Through the rest of that morning and into noon they wound among the pine hills. The sheriff had a shoe box of cold food and even a stone jug of buttermilk wrapped in wet gunnysacks. They ate without stopping save to let the team drink at a branch which crossed the road. Then the road came down out of the hills and in the early afternoon they passed Whiteleaf store in the long broad rich flat-lands lush with the fine harvest, the fired and heavy corn and the cotton-pickers still moving through the spilling rows, and he saw the men squatting and sitting on the gallery beneath the patent medicine and tobacco posters stand suddenly up. “Well, well,” the deputy said. “There are folks here too that act willing to believe their name is Houston for maybe ten or fifteen minutes anyway.”
“Drive on,” the sheriff said. They went on, pacing in the thick, soft dust the long, parched summer afternoon, though actually they could not keep pace with it and presently the fierce sun slanted into the side of the surrey where he sat. The sheriff spoke now without turning his head or removing his cob pipe: “George, swap sides with him.

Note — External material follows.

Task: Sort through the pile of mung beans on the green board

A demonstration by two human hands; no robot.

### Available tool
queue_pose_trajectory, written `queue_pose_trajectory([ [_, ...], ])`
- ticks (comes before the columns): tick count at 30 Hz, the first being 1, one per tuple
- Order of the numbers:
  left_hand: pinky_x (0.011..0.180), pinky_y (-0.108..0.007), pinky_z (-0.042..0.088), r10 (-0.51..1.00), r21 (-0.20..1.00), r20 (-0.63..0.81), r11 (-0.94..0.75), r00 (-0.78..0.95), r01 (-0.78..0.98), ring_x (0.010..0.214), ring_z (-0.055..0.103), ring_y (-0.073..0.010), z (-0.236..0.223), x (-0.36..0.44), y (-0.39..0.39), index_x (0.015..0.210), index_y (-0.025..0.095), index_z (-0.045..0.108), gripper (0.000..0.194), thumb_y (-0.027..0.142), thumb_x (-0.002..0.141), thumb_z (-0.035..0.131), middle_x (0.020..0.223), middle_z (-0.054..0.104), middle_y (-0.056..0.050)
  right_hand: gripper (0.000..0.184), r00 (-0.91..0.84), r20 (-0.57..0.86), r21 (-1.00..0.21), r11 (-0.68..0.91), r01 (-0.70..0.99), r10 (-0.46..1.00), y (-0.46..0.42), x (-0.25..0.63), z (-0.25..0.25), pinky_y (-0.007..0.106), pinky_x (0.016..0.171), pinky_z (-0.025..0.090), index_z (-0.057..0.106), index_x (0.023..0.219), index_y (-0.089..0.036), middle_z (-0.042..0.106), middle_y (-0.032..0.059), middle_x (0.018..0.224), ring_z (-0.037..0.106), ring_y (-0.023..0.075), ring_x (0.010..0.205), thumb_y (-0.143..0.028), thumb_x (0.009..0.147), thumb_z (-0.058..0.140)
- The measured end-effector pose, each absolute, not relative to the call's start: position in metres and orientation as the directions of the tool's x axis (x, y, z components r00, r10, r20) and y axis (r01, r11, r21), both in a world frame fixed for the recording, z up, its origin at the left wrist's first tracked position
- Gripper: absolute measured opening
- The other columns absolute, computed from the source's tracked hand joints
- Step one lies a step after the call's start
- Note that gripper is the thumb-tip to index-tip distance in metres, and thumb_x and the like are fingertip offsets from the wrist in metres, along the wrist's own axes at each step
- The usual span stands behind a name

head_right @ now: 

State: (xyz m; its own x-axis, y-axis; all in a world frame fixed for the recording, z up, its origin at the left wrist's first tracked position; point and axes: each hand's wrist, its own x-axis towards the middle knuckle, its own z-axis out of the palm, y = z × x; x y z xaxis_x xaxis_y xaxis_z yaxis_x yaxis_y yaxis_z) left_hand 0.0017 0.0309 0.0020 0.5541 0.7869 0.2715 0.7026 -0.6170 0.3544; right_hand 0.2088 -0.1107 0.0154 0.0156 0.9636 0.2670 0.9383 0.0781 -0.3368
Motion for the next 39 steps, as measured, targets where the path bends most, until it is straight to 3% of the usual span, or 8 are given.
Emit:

Let him ride in the shade.”
“I’m all right,” he said. “It dont bother me.” After a while it did not bother him, or it was no worse for him than for the others, because the road approached the hills again, rising and winding again as the long shadows of the pines wheeled slowly over the slow surrey in the now slanting sun; soon Jefferson itself would appear beyond the final valley, with the poised fierce ball of the sun dropping down beyond it, shining from directly ahead and almost level into the surrey, upon all their faces. There was a board on a tree, bearing a merchant’s name above the legend Jefferson 4 mi, drawing up and then past, yet with no semblance of motion, and he moved his feet slightly and braced his inside elbow for the coming jerk and gathered and hurled himself feet foremost out of the moving surrey, snapping his arm and shoulder forward against the expected jerk but too late, so that even as his body swung out and free of the wheel his head slipped down i
nto the V of the stanchion which supported the top and the weight and momentum of his whole body came down on his vised neck. In a moment now he would hear the bone, the vertebrae, and he wrenched his body again, kicking backward now toward where he believed the moving wheel would be, thinking, If I can just hook my foot in them spokes, something will have to give; lashing with his foot toward the wheel, feeling each movement of his body travel back to his neck as though he were attempting, in a cold fury of complete detachment, to see which would go first: the living bone or the dead metal. Then something struck him a terrific blow at the base of his neck and ceased to be a blow and became instead a pressure, rational and furious with deadly intent. He believed he heard the bone and he knew he heard the deputy’s voice: “Break! God damn it, break! Break!” and he felt the surge of the surrey and he even seemed to see the sheriff leaning over the seat-back and grappling with the raging deputy; choking, gasping, trying to close his mouth and he could not, trying to roll his head from beneath the cold hard blow of the water and there was a bough over his head against the sunny sky, with a faint wind in the leaves, and the three faces. But after a while he could breathe again all right, and the faint wind of motion had dried the water from his face and only his shirt was a little damp, not a cool wind but just a wind free at last of the unendurable sun, blowing out of the beginning of dusk, the surrey moving now beneath an ordered overarch of sun-shot trees, between the clipped and tended lawns where children shrieked and played in bright small garments in the sunset and the ladies sat rocking in the fresh dresses of afternoon and the men coming home from work turned into the neat painted gates, toward plates of food and cups of coffee in the long beginning of twilight.